Perfectly matched by our aperitif wine Tyrrell HVD Semillon 2014.

We sat for our next courses of:

Celeriac tarte tatin with winter mushrooms and truffle

Glazed chicken liver and sauternes jelly with potato and pear terrine

Slow cooked Mudgee venison leg, ricotta gnocchi, spring onion and textures of Jerusalem artichoke.

Fresh Willowbrae goats curd (set) with baked quince and a honey truffle blue sauce.

Special mention should be made of the bread accompanying our degustation black cockatoo ancient grain bread with Pepe Saya butter.

Presentation was excellent and the food was first class showcasing the quality, flavours and textures that Paul produces.

Spencer Ferrier presented the coffee a 'Forsyth' Blend, a secret recipe.

Spencer acknowledged Rob Forsyth for the help he gives and that an anniversary lunch was the ideal place to do so. He also donated the coffee on the day.

The kitchen and floor staff were kept busy today with food turnaround and plate cleaning and they were up to the task. REX Manager, Ida Noren, was thanked by President Kelso for her team’s professionalism and help not only for today but every Tuesday when we meet.

Our wines today were all Tyrrell's and member Bruce Tyrrell spoke to the wines and some family history of our society when we had 'juniors ' society with his sister, Anne, the President. Not forgetting his father, Murray, who was very active in our Society in the early days. The family continues the association as his son, Chris, is also a member.

A memorable day for our society and one upholding the tradition of good food, good wine and a shared table.



2014 Tyrrells HVD Semillon. A wine from an outstanding Hunter vintage and great value for money. The wine had perfect balance and was well appreciated by the attendees.

Entrée Courses

2011 Tyrrells Vat 1 Semillon. Beautiful colour and good structure. It has a good future although drinking well today

2007 Tyrrells Vat 47 Chardonnay. A glorious wine with good fruit and oak balance drinking at its peak resulting from a hot year.

Main Course

2010 Tyrrells Vat 9 Shiraz. The “claret” of the bracket. Still with a good future and good balance.

2010 Tyrrells Old Patch Shiraz.

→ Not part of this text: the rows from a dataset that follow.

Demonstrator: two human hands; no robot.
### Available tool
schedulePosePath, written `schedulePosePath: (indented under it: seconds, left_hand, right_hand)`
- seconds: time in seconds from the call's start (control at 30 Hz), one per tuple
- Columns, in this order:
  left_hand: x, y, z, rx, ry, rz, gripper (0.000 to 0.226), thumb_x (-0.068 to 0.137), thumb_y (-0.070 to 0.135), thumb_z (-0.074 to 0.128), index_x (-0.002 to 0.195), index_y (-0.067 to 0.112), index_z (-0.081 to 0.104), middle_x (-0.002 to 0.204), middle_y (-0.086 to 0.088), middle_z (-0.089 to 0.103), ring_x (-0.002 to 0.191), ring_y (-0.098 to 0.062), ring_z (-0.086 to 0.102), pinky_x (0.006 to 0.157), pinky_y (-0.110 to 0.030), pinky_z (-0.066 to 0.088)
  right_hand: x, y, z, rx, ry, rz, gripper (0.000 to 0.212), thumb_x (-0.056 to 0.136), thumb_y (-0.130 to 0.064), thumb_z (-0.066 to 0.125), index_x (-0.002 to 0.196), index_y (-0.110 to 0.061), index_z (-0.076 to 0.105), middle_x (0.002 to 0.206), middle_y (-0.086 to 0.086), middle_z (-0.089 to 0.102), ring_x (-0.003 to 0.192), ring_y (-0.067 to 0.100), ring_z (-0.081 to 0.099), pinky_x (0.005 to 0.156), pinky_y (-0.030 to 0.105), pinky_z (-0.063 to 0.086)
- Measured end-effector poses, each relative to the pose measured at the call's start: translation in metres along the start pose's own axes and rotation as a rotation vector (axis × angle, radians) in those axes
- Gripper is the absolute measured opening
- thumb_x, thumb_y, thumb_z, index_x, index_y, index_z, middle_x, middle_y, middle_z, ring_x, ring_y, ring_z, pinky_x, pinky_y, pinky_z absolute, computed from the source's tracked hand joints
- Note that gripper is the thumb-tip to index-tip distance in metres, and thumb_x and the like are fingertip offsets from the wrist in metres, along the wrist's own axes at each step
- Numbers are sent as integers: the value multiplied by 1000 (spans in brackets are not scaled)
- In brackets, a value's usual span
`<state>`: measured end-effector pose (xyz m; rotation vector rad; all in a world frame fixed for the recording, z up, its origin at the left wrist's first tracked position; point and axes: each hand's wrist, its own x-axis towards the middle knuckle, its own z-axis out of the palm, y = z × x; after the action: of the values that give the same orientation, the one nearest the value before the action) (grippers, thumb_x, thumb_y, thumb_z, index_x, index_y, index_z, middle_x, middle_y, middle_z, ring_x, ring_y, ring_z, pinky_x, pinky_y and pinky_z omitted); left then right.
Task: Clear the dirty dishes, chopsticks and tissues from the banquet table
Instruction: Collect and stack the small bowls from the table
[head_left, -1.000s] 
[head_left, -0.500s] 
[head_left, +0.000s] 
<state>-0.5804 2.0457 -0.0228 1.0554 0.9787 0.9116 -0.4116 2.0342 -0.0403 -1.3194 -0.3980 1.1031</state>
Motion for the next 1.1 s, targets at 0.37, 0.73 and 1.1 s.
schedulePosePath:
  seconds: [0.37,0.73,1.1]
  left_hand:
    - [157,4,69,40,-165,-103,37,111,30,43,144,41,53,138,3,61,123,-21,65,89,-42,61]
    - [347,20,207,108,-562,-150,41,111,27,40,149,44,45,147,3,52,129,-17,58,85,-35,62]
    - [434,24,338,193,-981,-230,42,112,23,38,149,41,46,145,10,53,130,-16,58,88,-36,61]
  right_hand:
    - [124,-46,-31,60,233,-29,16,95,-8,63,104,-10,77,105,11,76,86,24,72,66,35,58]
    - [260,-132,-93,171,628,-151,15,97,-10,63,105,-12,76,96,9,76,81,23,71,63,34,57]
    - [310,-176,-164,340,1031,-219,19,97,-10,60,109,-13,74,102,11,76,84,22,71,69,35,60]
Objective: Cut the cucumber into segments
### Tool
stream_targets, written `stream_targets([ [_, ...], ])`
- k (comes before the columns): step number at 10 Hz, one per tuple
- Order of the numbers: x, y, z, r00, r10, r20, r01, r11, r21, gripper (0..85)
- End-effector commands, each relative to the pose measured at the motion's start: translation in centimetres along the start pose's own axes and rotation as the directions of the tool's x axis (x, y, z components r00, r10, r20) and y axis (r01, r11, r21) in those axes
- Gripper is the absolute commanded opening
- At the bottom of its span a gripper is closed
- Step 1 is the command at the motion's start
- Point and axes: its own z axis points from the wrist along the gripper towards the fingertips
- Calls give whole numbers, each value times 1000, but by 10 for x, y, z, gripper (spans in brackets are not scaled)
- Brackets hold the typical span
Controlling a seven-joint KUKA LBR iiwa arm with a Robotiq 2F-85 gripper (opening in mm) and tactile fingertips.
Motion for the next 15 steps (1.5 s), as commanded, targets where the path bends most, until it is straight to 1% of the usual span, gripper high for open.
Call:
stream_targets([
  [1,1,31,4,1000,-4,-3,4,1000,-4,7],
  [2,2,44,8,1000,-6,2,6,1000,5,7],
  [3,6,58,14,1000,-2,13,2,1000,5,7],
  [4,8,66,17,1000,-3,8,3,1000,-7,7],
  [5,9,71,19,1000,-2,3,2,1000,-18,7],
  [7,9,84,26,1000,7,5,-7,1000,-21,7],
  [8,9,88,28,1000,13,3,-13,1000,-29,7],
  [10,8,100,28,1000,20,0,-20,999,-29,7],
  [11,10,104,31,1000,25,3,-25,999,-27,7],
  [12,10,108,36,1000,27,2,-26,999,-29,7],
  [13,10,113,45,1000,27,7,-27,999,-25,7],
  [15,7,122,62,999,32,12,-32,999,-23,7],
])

The outstanding shiraz on the day with great balance. Beautiful medium-bodied fruit and the “Burgundy” of the bracket.

The Tyrrells wines all benefitted from the stelvin closure and were a very fitting tribute for an 80th anniversary.

Cheese Course

2005 Chateau Rieussec (375ml bottles).  Perfect sweetness matched the goat's curd and a great finish to the lunch.

A day of wines and food worth remembering and fitting for the 80th anniversary.